Required action:
Could you return every line of the material that contains the word "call"?

Supplied material:
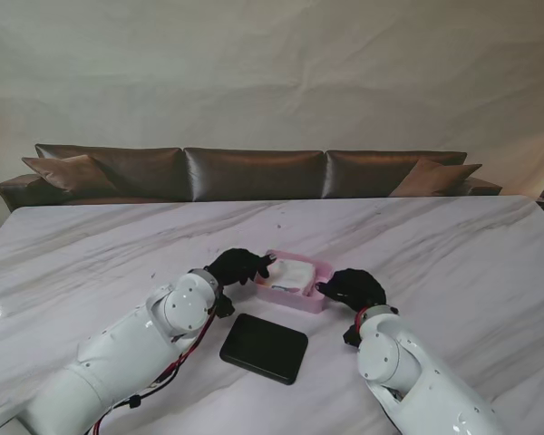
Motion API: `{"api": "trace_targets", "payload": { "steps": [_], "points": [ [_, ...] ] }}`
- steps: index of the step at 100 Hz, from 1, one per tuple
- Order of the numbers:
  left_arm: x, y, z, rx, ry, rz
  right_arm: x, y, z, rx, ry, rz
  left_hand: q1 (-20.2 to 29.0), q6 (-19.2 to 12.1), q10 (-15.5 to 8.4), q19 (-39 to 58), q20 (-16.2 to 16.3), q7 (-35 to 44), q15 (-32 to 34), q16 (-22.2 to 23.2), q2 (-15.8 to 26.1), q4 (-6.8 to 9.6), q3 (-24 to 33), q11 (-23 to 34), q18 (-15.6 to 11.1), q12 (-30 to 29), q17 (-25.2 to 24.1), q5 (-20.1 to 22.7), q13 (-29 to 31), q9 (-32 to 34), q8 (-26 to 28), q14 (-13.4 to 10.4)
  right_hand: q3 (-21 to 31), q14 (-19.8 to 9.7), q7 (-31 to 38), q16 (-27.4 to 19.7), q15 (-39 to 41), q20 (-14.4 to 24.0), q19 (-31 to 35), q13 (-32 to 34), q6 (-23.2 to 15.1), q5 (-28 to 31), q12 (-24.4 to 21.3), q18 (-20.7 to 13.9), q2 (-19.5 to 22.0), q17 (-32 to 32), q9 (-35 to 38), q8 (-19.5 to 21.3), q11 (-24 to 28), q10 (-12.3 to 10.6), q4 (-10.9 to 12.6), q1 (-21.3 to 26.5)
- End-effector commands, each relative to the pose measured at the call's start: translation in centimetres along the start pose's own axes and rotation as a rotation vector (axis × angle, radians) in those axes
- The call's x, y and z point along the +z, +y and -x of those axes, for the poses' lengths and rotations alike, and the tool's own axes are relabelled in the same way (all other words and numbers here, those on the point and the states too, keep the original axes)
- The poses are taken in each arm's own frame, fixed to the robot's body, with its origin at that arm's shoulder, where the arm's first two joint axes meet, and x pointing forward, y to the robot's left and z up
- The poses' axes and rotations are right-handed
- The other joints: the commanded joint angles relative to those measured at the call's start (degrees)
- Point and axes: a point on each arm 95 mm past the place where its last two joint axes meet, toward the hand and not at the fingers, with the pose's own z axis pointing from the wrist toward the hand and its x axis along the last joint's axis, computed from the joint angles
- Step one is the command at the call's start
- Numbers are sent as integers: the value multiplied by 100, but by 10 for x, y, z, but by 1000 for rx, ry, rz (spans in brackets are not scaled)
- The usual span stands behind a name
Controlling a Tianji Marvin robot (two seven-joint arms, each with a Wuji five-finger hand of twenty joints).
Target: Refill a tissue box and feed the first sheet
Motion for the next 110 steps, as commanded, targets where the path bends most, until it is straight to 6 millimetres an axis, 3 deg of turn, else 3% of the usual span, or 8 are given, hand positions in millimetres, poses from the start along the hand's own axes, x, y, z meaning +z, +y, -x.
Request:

Solution to this problem:
- End-effector commands, each relative to the pose measured at the call's start: translation in centimetres along the start pose's own axes and rotation as a rotation vector (axis × angle, radians) in those axes
- The call's x, y and z point along the +z, +y and -x of those axes, for the poses' lengths and rotations alike, and the tool's own axes are relabelled in the same way (all other words and numbers here, those on the point and the states too, keep the original axes)
- The other joints: the commanded joint angles relative to those measured at the call's start (degrees)
- Step one is the command at the call's start

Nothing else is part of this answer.